When Jerry Brown was mayor of Oakland, bless his heart, he was wonderfully successful in casting all of the battles over his various development proposals as pro-development/anti-development, charging that anyone who stood in opposition to what he had put on the table was interested in a stagnating, moribund Oakland that would eventually sink back into the Lake Merritt tidepool and estuary marshlands from which it had been wrought. And so, rather successfully, Mr. Brown managed to avoid most public scrutiny over what exactly his proposals would do, and who they would do it to. 

With the benefit of hindsight, now that the former mayor has left the building, we have begun to get a clearer picture. 

Mr. Brown responded to three political imperatives, two of them generated from inside Oakland, one of them generated from without. 

The outside imperative was that California has begun to see the end of the suburban sprawl-building policies of the last 50 years and it is not pretty, for any number of reasons, and the state is now returning to its original core cities to house the expected continued boom in population.
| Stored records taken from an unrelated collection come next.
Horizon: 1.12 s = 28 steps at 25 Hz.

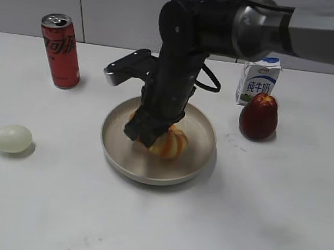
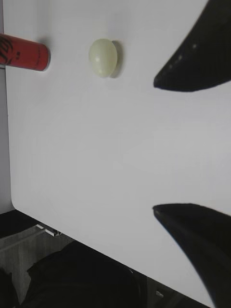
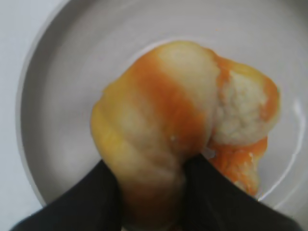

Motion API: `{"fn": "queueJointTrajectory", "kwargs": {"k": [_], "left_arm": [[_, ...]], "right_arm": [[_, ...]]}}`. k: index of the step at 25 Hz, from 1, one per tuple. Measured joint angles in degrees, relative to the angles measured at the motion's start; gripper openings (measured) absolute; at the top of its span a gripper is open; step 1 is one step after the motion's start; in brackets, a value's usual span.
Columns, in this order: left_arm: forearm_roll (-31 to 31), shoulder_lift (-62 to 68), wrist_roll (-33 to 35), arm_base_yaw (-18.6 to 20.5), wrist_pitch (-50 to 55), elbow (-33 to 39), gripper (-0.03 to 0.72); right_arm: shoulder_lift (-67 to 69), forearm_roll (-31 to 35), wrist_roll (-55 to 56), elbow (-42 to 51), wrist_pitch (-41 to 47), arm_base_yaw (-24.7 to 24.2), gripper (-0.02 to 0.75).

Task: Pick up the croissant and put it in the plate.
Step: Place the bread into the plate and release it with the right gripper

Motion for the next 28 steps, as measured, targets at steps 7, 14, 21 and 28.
{"fn": "queueJointTrajectory", "kwargs": {"k": [7, 14, 21, 28], "left_arm": [[0.0, 0.0, 0.0, 0.0, 0.0, 0.0, 0.552], [0.0, 0.0, 0.0, 0.0, 0.0, 0.0, 0.552], [0.0, 0.0, 0.0, 0.0, 0.0, 0.0, 0.552], [0.0, 0.0, 0.0, 0.0, 0.0, 0.0, 0.552]], "right_arm": [[0.16, 4.62, -3.3, -1.13, -0.9, 0.0, 0.611], [-0.34, 4.3, -3.3, -3.05, 0.56, 0.0, 0.613], [-5.21, 0.96, 2.46, -4.86, 3.94, -7.3, 0.592], [-13.58, -0.17, 7.2, -5.11, 10.28, -23.03, 0.591]]}}
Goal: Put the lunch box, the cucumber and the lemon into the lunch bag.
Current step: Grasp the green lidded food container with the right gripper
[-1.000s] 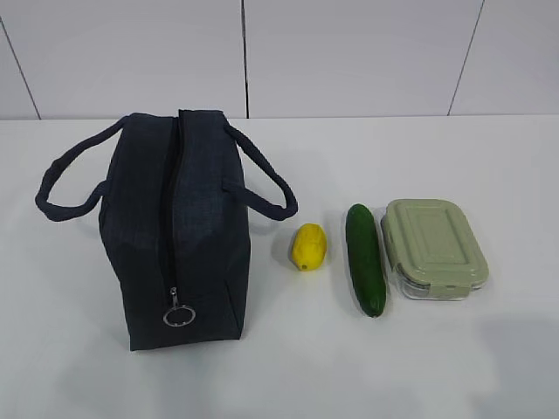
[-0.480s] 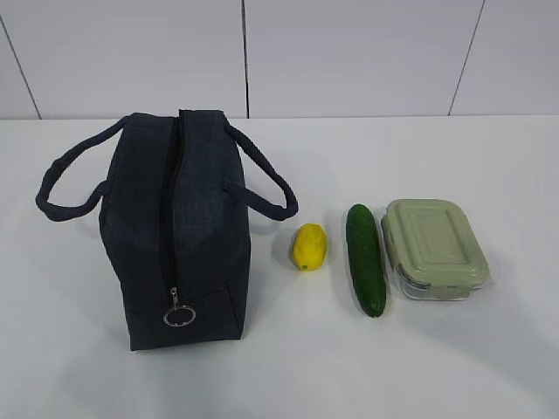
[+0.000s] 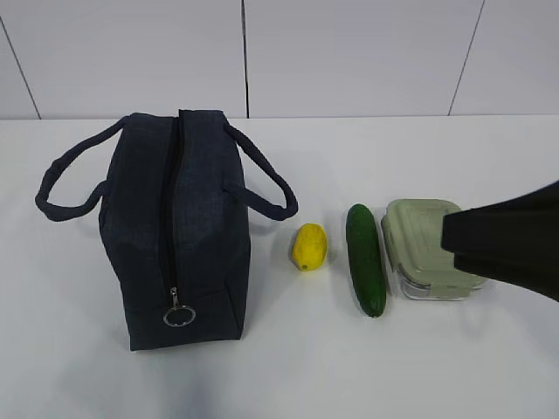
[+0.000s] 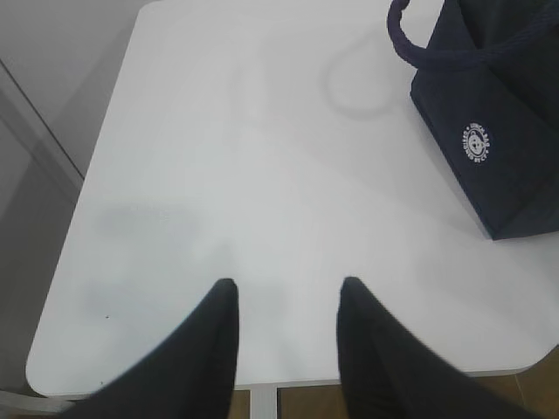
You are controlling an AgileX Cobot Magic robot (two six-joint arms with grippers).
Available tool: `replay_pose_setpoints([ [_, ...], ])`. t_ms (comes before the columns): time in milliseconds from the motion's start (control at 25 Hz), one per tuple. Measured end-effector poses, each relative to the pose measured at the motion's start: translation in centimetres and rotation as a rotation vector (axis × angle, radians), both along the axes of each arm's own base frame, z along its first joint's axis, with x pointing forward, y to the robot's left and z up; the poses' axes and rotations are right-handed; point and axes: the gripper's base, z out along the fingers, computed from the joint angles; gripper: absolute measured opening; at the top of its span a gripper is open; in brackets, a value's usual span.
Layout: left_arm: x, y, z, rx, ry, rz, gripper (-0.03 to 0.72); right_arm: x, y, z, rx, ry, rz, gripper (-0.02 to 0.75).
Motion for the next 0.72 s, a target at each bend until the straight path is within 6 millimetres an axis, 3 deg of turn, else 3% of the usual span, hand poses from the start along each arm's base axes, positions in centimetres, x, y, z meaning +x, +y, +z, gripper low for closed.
replay_pose_setpoints([
  [320,0.0,0.0,0.0,0.0,0.0,0.0,0.262,6.9,0.6,-1.5,0.061,0.122,0.137,0.315],
  [480,0.0,0.0,0.0,0.0,0.0,0.0,0.261,9.0,0.3,-1.6,-0.003,0.121,0.165,0.315],
  [600,0.0,0.0,0.0,0.0,0.0,0.0,0.257,9.8,-0.9,-1.7,-0.069,0.13,0.156,0.315],
  [720,0.0,0.0,0.0,0.0,0.0,0.0,0.256,10.4,-3.4,-1.6,-0.144,0.14,0.095,0.315],
])
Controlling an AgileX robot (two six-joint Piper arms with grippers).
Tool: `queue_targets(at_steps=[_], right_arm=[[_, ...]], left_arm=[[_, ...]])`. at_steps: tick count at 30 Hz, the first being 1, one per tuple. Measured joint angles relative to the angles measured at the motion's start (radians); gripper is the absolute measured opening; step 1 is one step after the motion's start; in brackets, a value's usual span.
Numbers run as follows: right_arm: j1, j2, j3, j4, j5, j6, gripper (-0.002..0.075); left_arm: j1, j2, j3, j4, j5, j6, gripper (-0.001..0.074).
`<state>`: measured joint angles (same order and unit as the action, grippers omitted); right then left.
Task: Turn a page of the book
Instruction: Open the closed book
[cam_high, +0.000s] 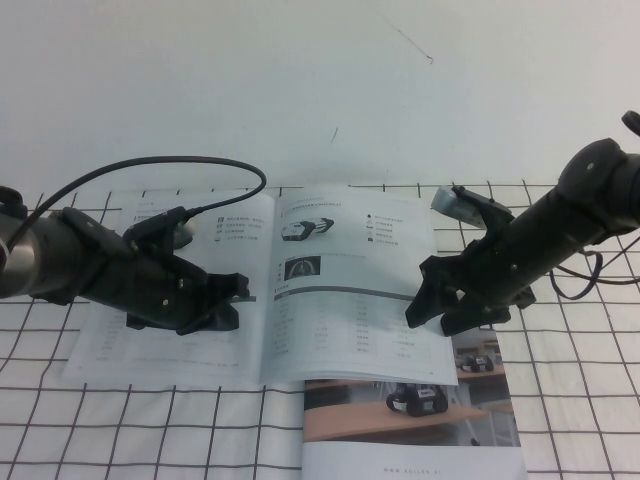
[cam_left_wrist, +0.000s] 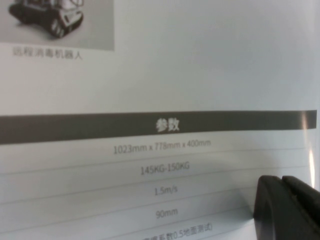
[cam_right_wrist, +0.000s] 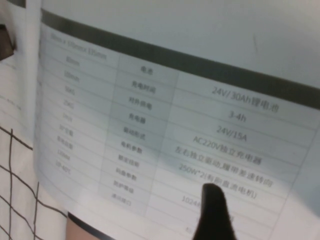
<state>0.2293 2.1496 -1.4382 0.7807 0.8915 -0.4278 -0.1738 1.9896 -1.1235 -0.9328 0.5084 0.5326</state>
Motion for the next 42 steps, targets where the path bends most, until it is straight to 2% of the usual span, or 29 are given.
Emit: queue_targets(at_steps=[10,18,24,37,42], right_arm=[[-0.002,0.027,-0.004,0.047,0.004,-0.014,0.0456],[0.0,0.048,-0.002,0.274,-0.008,-0.166,0.0456],[0.004,0.048,-0.002,0.351,-0.005,-0.205,0.0456],[0.007,0.044,-0.002,0.378,0.012,-0.214,0.0456],[-0.022,-0.001,-0.002,0.278,-0.01,-0.155,0.0456]], left_arm=[[0.0,0.002,0.0,-0.004,0.0,0.005,-0.0003],[0.0,0.002,0.0,-0.008,0.0,0.005,-0.0003],[0.0,0.004,0.0,-0.008,0.0,0.005,-0.0003],[0.0,0.004,0.0,-0.012,0.0,0.005,-0.0003],[0.0,0.004,0.0,-0.012,0.0,0.005,-0.0003]])
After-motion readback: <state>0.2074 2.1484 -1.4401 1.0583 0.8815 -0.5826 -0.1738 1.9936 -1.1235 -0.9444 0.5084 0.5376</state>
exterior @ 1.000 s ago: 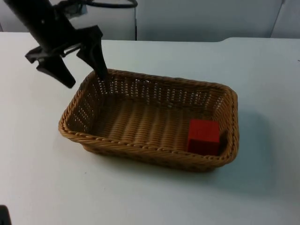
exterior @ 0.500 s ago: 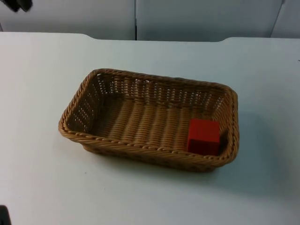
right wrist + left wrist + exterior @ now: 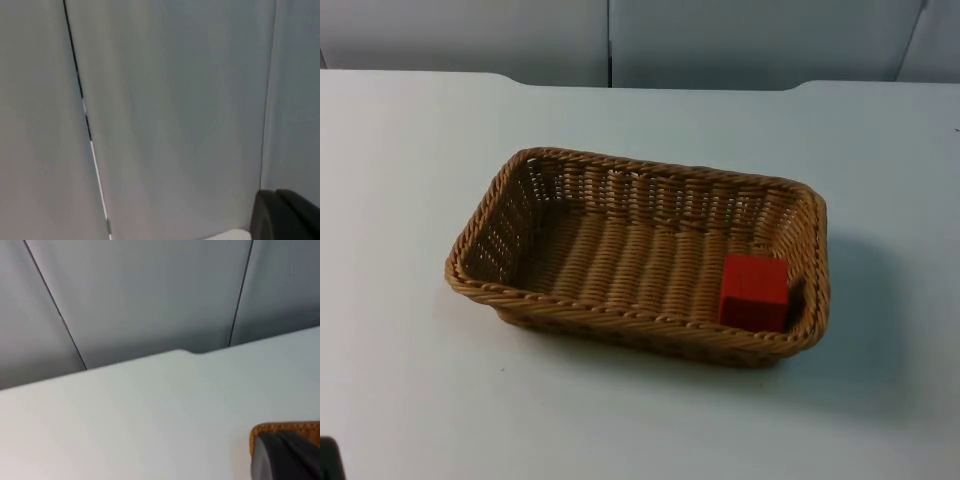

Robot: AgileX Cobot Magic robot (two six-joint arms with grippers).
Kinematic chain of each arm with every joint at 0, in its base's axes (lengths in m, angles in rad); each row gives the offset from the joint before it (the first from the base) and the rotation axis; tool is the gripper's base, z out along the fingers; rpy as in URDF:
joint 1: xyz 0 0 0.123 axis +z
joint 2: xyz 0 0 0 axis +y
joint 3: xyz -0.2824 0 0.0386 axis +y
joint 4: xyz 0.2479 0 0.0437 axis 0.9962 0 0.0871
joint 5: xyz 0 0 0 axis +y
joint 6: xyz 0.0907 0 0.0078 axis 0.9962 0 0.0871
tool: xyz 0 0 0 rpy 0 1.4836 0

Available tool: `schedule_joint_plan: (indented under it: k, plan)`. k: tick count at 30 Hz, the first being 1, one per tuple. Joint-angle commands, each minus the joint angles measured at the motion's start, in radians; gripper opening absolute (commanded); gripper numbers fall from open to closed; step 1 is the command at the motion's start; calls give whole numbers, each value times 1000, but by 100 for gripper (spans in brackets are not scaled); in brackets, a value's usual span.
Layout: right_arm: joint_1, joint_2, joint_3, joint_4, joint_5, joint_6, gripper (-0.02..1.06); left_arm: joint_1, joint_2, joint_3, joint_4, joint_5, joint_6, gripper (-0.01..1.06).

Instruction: Pick up the basket with the left hand and place the cube into the basket with the right hand.

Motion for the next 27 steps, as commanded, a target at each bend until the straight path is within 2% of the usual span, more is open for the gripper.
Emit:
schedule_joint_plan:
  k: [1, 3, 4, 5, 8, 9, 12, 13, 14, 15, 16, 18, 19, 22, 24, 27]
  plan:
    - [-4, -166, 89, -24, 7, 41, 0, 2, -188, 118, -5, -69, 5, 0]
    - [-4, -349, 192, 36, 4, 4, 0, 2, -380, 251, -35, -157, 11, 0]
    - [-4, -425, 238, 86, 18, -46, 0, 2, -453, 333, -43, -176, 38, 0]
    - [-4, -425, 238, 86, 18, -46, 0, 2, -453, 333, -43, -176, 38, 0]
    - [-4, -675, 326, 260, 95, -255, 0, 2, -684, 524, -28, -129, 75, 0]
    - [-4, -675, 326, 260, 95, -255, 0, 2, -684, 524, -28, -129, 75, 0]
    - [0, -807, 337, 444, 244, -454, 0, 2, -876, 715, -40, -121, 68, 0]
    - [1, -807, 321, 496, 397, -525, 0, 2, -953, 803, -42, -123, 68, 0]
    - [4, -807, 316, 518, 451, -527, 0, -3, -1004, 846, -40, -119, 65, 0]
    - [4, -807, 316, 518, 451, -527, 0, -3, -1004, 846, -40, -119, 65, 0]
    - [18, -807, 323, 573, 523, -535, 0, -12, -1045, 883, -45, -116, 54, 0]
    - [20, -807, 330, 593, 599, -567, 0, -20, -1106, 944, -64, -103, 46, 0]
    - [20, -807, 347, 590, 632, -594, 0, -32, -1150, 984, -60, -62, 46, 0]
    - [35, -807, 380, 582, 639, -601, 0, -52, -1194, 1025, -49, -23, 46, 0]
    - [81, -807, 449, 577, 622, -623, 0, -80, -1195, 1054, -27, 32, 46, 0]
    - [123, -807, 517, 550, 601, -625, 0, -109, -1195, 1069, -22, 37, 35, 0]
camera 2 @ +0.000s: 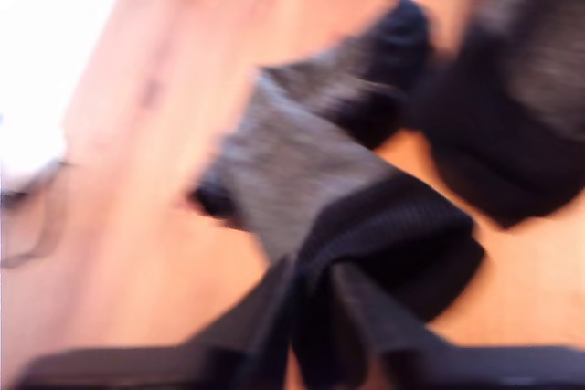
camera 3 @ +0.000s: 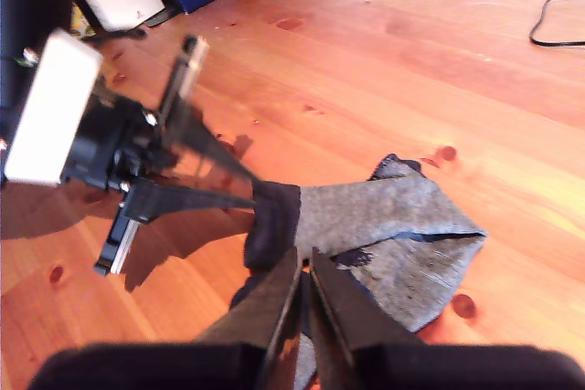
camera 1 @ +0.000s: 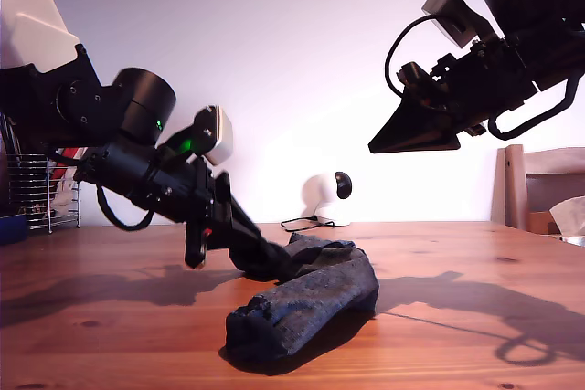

The inside imperative is that Oakland residents are running out of places to live inside Oakland, and Oakland residents are tired of having to cross the city boundaries into San Leandro, Alameda, Emeryville, and other nearby communities to do their big-ticket shopping. 

To “solve” all three imperatives, we all remember, Mr. Brown proposed his flying-phrase 10K Development plan, in which he would encourage the building of units in Oakland’s downtown-uptown core to house 10,000 new residents. 

There were always two flaws to 10K, if its intent was to satisfy the Oakland two-thirds of the three imperatives. The first was that the uptown and loft area (2nd, 3rd, and 4th street) developments were always geared more towards people who did not live in Oakland at the time the developments were put up, thus not satisfying the demand of resident Oaklanders for more housing stock for themselves and their children. The second was that 10K was always a two-parter, with the residential component to come first, and the commercial development to follow. How the commercial development was supposed to happen was never quite spelled out in detail, and Mr. Brown, as we said, has moved on to higher calling, leaving his successor, Mr. Dellums, to sort out the pigs (you’ll have to see Terry Gilliam’s movie “Time Bandits” to understand that reference). 

In many ways, at least as far as Oakland is concerned, we are no better off than we were eight years ago. There are residences available or in the building stage for 10,000 new citizens, true, but those new citizens are going to be needing and demanding city services, and city government economics in the post-Proposition 13 years dictates that residential development is always a net loss for a city. City services for citizens, in other words, cost more than the tax revenue brought in by residency. It’s only commercial or job development that is a net tax revenue gain for cities. That’s why tiny Emeryville, with its massive shopping centers and high-tec campuses, is able to do so much for its citizens, per citizen, while the much larger Oakland, with more citizens, is able to do less. 

So in many ways, the Dellums Administration must look afresh at Oakland’s commercial development landscape, as if the eight years of loft district and uptown development never happened. If the question is, where should the administration best concentrate its efforts to increase Oakland’s commercial package, the answer is the same as it was eight years ago: in Oakland’s existing neighborhood commercial districts. 

Let’s revisit the old arguments. 

Cities—whether it be in America or Europe or in ancient times along the Nile or Tigris-Euphrates—almost always begin with transportation-friendly trading centers—often at a crossroads or along a river or, in our case, beside a bay—that later develop into larger commercial centers that, in America, at least, we begin to call “downtown.” That was the case with Oakland, and for the first hundred years of its existence, the city maintained a downtown commercial core that was the shopping center of the East Bay. That core was lost for a variety of reasons—too detailed and numerous to go into in this column—and with a few notable exceptions, Oakland’s downtown has remained largely retail-vacant in the past twenty to thirty years. 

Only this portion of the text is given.